- Venue: Chengdu High-Tech Zone Sports Center, Chengdu, China
- Dates: 13–17 August
- Competitors: 16 from 16 nations

Medalists
| gold medal | María José Vargas | Argentina |
| silver medal | Paola Longoria | Mexico |
| bronze medal | Gabriela Martínez | Guatemala |

= Racquetball at the 2025 World Games – Women's singles =

The women's singles event in racquetball at the 2025 World Games took place from 13 to 17 August 2025 at the Chengdu High-Tech Zone Sports Center in Chengdu, China.

==Competition format==
A total of 16 athletes from 16 different countries competed in a single-elimination tournament in Chengdu.

==Summary==
María José Vargas of Argentina won gold by defeating 3 time defending World Games gold medalist Paola Longoria of Mexico.
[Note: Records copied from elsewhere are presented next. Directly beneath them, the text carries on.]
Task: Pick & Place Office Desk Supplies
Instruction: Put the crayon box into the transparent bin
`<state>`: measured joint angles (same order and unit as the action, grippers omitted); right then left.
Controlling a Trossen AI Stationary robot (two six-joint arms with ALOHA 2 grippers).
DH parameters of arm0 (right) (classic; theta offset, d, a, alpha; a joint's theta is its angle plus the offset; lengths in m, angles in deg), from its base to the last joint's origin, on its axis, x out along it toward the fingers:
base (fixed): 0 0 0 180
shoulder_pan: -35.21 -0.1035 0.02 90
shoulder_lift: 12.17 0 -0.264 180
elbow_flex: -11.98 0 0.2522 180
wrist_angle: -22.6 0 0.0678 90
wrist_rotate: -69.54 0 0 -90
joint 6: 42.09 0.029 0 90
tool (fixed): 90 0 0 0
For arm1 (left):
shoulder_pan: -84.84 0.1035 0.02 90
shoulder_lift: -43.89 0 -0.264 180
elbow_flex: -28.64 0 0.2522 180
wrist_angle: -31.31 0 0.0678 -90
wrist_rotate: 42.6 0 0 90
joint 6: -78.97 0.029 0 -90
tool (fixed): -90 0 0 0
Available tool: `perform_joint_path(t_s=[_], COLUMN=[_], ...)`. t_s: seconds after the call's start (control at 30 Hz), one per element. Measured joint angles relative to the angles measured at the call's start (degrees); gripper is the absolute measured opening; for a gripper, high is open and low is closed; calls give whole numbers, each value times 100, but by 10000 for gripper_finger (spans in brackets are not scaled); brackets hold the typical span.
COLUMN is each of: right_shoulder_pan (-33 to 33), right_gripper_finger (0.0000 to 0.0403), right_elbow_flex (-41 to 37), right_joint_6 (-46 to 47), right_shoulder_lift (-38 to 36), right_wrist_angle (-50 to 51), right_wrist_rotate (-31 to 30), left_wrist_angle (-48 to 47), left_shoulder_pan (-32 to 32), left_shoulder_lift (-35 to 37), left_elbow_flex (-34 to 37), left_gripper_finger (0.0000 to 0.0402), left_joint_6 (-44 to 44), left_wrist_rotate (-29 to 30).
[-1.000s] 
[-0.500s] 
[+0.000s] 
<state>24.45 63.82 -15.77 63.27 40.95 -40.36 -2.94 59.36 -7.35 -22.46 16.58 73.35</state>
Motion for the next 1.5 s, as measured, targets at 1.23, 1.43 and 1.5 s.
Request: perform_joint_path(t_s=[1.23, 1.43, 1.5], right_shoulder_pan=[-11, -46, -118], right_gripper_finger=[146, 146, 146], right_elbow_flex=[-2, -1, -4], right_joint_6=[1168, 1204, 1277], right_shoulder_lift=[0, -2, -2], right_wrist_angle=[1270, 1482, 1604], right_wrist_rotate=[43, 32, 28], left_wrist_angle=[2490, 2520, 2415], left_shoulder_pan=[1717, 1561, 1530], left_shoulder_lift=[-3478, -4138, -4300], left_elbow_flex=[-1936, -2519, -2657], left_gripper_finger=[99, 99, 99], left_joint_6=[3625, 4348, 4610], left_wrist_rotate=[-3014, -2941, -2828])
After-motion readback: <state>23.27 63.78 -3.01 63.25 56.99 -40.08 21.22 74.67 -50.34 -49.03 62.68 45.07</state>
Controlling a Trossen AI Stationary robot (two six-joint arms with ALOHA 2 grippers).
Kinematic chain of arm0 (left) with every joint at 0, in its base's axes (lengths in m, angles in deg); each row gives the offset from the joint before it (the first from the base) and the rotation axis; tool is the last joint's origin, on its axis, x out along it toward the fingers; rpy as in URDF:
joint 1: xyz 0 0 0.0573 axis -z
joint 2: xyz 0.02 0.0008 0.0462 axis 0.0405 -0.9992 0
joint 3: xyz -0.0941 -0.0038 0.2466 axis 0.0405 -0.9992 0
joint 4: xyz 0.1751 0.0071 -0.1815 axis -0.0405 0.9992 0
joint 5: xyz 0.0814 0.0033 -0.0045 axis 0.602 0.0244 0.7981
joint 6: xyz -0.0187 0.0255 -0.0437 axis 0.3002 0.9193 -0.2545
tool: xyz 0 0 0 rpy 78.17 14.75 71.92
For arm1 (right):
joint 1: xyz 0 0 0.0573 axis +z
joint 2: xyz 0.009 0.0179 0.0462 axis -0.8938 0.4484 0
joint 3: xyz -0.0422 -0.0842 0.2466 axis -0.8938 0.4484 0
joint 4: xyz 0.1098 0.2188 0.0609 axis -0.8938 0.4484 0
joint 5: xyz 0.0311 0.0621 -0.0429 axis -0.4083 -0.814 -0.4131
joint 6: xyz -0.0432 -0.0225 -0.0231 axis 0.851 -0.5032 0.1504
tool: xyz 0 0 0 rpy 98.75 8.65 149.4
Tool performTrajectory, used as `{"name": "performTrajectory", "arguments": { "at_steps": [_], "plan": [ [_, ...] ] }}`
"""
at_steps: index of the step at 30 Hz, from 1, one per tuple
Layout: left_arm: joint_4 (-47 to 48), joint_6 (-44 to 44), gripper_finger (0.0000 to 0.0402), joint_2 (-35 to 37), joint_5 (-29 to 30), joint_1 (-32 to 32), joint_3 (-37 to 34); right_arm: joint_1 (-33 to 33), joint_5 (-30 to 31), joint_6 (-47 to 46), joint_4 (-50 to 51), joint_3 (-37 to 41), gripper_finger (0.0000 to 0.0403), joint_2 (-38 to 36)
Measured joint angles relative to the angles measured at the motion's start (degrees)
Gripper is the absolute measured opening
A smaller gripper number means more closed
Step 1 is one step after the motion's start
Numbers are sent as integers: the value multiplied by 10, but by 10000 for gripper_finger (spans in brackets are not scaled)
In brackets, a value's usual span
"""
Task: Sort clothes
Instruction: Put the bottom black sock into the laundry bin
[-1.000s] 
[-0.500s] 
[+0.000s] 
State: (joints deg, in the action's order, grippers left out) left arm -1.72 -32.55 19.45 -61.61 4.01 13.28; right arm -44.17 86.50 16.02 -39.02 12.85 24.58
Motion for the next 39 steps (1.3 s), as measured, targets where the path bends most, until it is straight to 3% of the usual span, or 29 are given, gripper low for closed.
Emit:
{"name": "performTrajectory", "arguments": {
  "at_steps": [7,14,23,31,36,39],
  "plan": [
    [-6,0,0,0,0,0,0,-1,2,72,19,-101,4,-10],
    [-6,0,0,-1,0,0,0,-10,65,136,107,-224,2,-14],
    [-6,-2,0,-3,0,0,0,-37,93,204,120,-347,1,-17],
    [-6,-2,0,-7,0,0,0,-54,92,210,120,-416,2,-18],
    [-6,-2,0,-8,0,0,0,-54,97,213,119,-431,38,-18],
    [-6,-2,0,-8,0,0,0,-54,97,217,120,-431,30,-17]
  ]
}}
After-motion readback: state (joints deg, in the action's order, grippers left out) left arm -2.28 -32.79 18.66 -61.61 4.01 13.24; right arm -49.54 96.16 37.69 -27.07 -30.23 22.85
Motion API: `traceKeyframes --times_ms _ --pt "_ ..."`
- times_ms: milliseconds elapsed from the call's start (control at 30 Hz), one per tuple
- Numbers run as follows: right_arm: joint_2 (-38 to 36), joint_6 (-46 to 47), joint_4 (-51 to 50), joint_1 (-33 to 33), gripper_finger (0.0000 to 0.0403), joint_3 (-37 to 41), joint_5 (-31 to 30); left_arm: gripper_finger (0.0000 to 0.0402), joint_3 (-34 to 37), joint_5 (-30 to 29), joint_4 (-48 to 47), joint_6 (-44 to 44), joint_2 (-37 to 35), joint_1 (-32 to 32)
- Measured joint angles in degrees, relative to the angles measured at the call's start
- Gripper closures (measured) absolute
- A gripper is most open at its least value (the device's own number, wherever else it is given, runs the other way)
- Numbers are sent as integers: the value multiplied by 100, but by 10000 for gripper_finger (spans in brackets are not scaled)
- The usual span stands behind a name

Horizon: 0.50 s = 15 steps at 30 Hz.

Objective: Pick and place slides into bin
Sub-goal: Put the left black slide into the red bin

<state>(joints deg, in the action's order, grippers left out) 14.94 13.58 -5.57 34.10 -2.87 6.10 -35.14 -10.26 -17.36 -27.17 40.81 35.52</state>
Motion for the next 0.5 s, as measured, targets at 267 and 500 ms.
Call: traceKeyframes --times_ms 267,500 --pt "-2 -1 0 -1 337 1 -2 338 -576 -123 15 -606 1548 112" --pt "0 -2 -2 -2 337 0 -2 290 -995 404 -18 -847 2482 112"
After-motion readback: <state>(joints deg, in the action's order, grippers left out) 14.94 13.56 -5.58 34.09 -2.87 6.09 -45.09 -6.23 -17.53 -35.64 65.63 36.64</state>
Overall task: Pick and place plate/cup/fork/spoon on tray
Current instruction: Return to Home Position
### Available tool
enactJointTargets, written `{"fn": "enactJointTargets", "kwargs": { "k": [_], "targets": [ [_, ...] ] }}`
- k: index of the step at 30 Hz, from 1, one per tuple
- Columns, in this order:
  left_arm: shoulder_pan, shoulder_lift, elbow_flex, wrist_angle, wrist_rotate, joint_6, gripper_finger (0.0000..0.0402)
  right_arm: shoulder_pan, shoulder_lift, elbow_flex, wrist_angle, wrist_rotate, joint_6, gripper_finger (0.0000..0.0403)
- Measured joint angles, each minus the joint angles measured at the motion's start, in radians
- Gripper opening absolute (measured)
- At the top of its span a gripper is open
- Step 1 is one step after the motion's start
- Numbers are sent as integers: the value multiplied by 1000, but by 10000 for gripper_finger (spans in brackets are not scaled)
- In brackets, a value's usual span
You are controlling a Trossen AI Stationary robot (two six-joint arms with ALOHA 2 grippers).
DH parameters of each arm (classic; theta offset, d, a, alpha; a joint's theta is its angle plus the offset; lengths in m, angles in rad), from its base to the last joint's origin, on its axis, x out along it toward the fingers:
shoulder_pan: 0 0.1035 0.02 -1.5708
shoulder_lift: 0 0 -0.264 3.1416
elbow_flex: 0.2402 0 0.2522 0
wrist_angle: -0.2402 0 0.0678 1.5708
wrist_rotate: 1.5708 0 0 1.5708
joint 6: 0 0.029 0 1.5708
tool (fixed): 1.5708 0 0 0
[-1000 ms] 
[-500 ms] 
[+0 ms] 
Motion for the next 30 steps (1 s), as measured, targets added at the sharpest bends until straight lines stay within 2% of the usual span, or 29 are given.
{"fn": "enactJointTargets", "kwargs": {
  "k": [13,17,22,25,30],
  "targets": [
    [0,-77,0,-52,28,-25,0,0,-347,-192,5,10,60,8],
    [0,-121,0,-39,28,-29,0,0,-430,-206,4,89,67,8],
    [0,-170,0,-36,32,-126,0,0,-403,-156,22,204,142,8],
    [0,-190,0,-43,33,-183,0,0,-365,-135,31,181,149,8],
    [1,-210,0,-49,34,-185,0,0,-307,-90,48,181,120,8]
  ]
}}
Vargas is the first woman other than Longoria to win gold at a World Games since American Michelle Gould won at the 1993 World Games. Guatemalan Gabriela Martinez was the bronze medalist, as she got a walkover win over Bolivian Angélica Barrios, who was injured during her semi-final match with Longoria. Martinez's bronze medal was her 2nd World Games medal, as she was the silver medalist at the 2022 World Games in Birmingham, Alabama, where she lost the final to Longoria.